Anonymisation or Pseudonymisation

Pseudonymisation and anonymisation are common approaches to meet GDPR principles of “data minimisation” and “storage limitation”.

Many tasks do not require the use of personal identifiers that can often be part of a dataset. In these cases, we should aim to remove this unnecessary, yet sensitive, data.

Anonymisation

In a GDPR context, Recital 26 defines anonymous information as:

…information which does not relate to an identified or identifiable natural person or to personal data rendered anonymous in such a manner that the data subject is not or no longer identifiable.

Recital 26

Anonymisation is the process of removing direct and indirect personal identifiers. Crucially, post-anonymisation, subjects will not be able to be identified in the data, even given additional information.

GDPR does not apply to anonymised information. However, note that when you anonymise personal data, you are still processing the data at that point.

Pseudonymisation

…the processing of personal data in such a manner that the personal data can no longer be attributed to a specific data subject without the use of additional information, provided that such additional information is kept separately and is subject to technical and organisational measures to ensure that the personal data are not attributed to an identified or identifiable natural person.

excerpt from ICO Guide to Data Protection

This is subtly different to anonymisation. Here, the subject can be re-identified, given additional information.

GDPR does still apply to pseudonymised information. However, pseudonymisation helps meet the “data minimisation” and “storage limitation” principles.

Differential Privacy

Separate to concerns over data use in developing algorithms, there is also a concern over what may be inferred about the data by learning the result of some randomised algorithm. Here, the concern shifts from intrusion by the data scientist developing the algorithm to the intrusion by the many consumers of this algorithm.

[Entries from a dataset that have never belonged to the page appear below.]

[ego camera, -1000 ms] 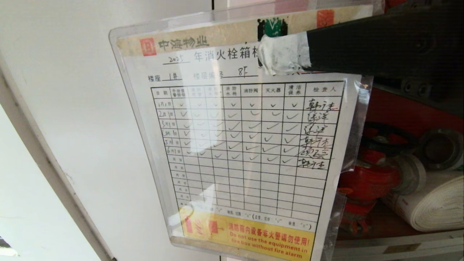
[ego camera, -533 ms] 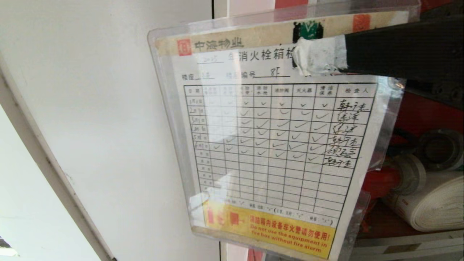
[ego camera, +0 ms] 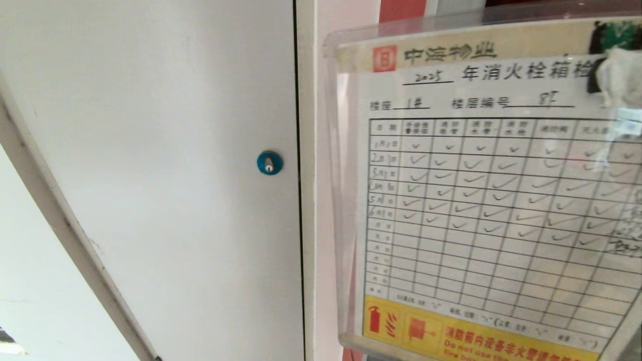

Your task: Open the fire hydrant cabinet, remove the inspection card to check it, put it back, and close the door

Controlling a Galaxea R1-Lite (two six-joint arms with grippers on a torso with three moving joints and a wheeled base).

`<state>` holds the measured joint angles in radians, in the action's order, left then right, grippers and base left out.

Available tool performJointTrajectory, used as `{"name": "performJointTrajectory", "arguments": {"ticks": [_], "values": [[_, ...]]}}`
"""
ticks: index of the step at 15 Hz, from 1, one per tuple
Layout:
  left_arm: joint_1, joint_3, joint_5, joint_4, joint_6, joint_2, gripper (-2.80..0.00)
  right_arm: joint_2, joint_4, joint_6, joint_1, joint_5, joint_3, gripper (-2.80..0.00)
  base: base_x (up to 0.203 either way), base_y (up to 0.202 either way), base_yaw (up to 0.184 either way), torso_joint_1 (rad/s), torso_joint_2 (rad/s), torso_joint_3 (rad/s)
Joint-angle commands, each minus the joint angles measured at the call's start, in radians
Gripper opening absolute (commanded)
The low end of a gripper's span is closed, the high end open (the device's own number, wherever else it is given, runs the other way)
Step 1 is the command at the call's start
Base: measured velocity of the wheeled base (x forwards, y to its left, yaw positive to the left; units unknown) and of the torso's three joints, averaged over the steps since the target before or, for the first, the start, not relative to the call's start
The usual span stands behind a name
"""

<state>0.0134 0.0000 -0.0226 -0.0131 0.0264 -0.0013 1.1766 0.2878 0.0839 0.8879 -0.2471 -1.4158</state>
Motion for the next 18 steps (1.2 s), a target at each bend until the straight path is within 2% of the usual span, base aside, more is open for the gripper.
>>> {"name": "performJointTrajectory", "arguments": {"ticks": [1, 4, 9, 13, 18], "values": [[0.000, 0.008, 0.000, -0.001, 0.001, 0.001, -2.80, -0.089, 0.032, -0.002, 0.000, 0.052, 0.023, -2.80, 0.000, 0.000, 0.000, 0.000, 0.00, 0.000], [0.000, 0.008, 0.000, -0.001, 0.001, 0.001, -2.80, -0.166, 0.111, -0.043, -0.001, 0.144, 0.042, -2.80, 0.000, 0.000, 0.000, 0.000, 0.00, 0.000], [0.000, 0.008, 0.001, -0.001, 0.000, 0.001, -2.80, -0.195, 0.343, -0.181, -0.001, 0.520, -0.025, -2.80, 0.000, 0.000, 0.000, 0.000, 0.00, 0.000], [0.000, 0.008, 0.000, -0.001, 0.000, 0.001, -2.80, -0.216, 0.447, -0.354, -0.003, 0.673, -0.115, -2.80, 0.000, 0.000, 0.000, 0.000, 0.00, 0.000], [0.000, 0.008, 0.000, -0.001, 0.000, 0.001, -2.80, -0.230, 0.464, -0.647, -0.003, 0.799, -0.134, -2.80, 0.000, 0.000, 0.000, 0.000, 0.00, 0.000]]}}
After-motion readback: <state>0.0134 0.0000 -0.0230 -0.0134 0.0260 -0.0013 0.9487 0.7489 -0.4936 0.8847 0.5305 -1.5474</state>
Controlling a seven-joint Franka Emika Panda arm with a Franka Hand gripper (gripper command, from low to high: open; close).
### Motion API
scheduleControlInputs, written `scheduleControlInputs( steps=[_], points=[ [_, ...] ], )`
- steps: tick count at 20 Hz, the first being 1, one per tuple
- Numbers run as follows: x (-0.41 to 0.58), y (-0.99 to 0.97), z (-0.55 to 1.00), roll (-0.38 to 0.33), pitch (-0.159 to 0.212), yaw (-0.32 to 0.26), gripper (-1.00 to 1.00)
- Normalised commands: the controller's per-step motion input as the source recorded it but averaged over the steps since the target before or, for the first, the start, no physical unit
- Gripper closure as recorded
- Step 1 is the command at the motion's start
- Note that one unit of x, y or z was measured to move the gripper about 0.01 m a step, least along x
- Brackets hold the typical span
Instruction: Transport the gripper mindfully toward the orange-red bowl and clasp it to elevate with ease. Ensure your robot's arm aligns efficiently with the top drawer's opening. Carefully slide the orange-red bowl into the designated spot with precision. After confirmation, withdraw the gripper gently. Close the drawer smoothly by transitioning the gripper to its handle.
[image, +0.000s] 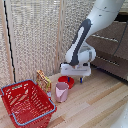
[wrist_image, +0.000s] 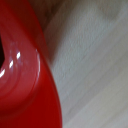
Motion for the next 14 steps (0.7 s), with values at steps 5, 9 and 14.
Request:
scheduleControlInputs(
  steps=[5, 9, 14],
  points=[
    [0.000, 0.04, 0.00, -0.008, 0.015, 0.003, 1.00],
    [0.000, 0.03, 0.00, 0.000, 0.000, 0.000, 1.00],
    [0.000, 0.01, 0.00, -0.002, 0.000, 0.000, 1.00]
  ],
)
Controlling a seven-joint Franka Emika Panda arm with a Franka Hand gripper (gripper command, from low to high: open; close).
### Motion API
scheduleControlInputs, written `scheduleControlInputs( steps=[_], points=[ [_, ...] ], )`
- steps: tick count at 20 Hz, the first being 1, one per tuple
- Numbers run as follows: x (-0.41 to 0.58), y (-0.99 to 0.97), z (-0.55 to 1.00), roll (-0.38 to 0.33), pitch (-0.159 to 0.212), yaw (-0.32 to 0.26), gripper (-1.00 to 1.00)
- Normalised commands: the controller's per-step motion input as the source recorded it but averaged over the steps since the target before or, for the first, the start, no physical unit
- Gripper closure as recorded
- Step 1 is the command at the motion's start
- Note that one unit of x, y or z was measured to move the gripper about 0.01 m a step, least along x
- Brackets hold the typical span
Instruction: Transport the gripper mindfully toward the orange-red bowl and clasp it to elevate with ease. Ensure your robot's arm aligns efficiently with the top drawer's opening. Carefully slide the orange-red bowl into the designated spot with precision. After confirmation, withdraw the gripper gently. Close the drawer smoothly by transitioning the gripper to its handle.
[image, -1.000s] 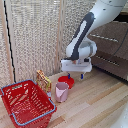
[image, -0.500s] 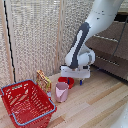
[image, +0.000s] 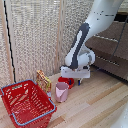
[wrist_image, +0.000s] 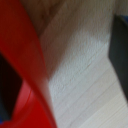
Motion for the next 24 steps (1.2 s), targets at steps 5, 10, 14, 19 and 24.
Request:
scheduleControlInputs(
  steps=[5, 10, 14, 19, 24],
  points=[
    [-0.005, 0.02, 0.00, -0.007, -0.012, -0.016, 1.00],
    [-0.078, 0.18, 0.04, -0.036, -0.012, -0.036, 1.00],
    [0.007, 0.14, 0.39, -0.035, 0.067, -0.036, 1.00],
    [0.022, 0.01, 0.58, -0.029, 0.079, -0.025, 1.00],
    [0.054, 0.00, 0.72, -0.027, 0.066, -0.056, 1.00]
  ],
)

The below image shows a toy version of a membership inference attack. Here, an adversary attempts to infer whether certain images were used in the training of a cat vs dog classifier.

A data scientist:

  1. Trains a model on the first set of images

  2. Publishes the model to the public internet

An adversary then:

  1. Makes predictions with the model through some public API

  2. Based on the scores in the model’s predictions, loosely interpretable as confidence, infers:

    • first image was part of the original training set

    • second image was not part of training training set

toy membership inference figure

Broadly, differential privacy provides a mechanism for learning nothing about an individual while learning useful information about the general population.

“Differential privacy” describes a promise, made by a data holder, or curator, to a data subject: “You will not be affected, adversely or otherwise, by allowing your data to be used in any study or analysis, no matter what other studies, data sets, or information sources, are available.”

The Algorithmic Foundations of Differential Privacy - Dwork & Roth (2014)

Use of differential privacy in data science and machine learning is an ongoing area of research. We recommend the 2018 blog post, Privacy and machine learning: two unexpected allies?, as further reading.

References

Dwork, C., & Roth, A. (2014). The algorithmic foundations of differential privacy. Found. Trends Theor. Comput. Sci., 9(3-4), 211-407.